Legacy student is a keyword meaning the children of college graduates, probably from that university. Legacy students are the opposite of first generation students. Legacy students come from families with education and income, and who know the norms of the campus life. Deconstructing this idea we find that legacy students come to campus knowing the secret handshakes, dress, and behavior codes, and may well come to campus knowing select faculty and administrators.

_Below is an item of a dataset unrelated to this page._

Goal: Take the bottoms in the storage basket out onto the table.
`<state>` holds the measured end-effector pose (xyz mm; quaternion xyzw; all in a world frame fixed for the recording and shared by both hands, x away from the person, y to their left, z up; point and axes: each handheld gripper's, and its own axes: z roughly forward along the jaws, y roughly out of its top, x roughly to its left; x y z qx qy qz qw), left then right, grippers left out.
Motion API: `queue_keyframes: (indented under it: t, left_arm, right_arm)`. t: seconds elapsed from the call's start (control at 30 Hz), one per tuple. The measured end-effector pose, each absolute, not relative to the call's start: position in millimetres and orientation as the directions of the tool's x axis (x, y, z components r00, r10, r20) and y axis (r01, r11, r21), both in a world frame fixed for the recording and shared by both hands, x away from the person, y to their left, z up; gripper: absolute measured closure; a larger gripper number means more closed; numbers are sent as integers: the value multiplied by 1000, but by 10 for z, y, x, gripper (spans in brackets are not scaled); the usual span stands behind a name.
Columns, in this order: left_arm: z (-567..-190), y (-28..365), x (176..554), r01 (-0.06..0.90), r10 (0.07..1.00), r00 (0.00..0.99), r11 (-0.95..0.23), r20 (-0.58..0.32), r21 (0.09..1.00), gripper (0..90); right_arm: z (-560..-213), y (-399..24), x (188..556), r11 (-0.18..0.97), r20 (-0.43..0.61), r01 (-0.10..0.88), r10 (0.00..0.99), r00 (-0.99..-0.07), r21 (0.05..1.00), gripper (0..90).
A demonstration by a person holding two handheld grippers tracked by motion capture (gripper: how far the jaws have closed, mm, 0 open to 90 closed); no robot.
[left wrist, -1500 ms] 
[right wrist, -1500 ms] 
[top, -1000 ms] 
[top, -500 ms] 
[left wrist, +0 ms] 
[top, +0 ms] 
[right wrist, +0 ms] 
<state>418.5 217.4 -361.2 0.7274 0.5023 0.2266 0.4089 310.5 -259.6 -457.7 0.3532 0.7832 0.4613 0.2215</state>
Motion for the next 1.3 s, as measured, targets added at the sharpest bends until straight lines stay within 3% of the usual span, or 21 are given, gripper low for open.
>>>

Community college is often used in the context of a campus for the lower classes, for those not destined for management jobs or one of the traditional professions. Granted that the community college system does provide access and upward mobility, and is a great national triumph, it is important to recognize that only a small percentage of students who enroll at community colleges ever transfer to, much less graduate from, four year colleges. A quick examination of the programs at community colleges reveals their core vocational curriculum. In some ways the community college system maintains social class structure in the US. The community colleges provide valuable commodity skills for students to enable them to become the skilled working class, having low work autonomy and little supervisory authority. In spite of this cynical class based view of the community college it is vital to recognize their important and long lasting contribution to economic, personal, and income growth in the US economy, US workforce, and among US families.

Selective college is the keyword for upper-middle and upper class colleges. As community colleges are for the underclass, selective, and especially highly selective colleges, are for the overclass.

Need based and merit based financial aid are class loaded terms. Need based financial aid refers to family income and is used to provide financial assistance to qualified students who don’t have money. Merit based financial aid is given to students with high grades, high test scores, and high class standing. These students are widely sought by selective colleges, and merit based financial aid is one way to purchase, or rent, these students. Grades, test scores, and class standing are closely tied to matters of social class. Merit based aid is the code word for higher class students and need based aid is a code word for lower class students. Many selective campuses are proud of their “need blind” aid it is prominently advertised. This can be deconstructed as a declaration that lower class students need not apply.

Where you start matters.

If you start to understand class based on your personal experiences, as most of us do, it will limit your understanding of class until you learn more about the class experiences of others. If you come to understand class in a journey to understand ethnicity, then you will have a view of class heavily influenced by ethnicity. While class and ethnicity are closely related, starting at ethnicity and coming to class will result in very different views of class than if you start at class. Which is more important, class or ethnicity? The answer to that depends on the context of the question. Which is more important in predicting if a large number of students go to college, where they will go, and if they will graduate is a different question than asking about the daily oppression experienced by ethnic and class minorities.

Something new

I started this blog a while ago and then added nothing. Well, as I was working on a manuscript for a book on social class on campus, I posted the chapters as they were finished. In part this was to get feedback, and in part to motivate me. I took most of that material down because it seemed to be clutter here. I left some up because it is good stuff.

Now, I think I am ready to blog on social class on campus, regularly contributing material.

Why now? Well, I was emailing with a colleague - Drew Lurker - who has a wonderful visual sense of the world and has been collecting photos that have social class cues, and well, this is a visual medium, so I offered Drew a forum here. In a few days that new material will be up.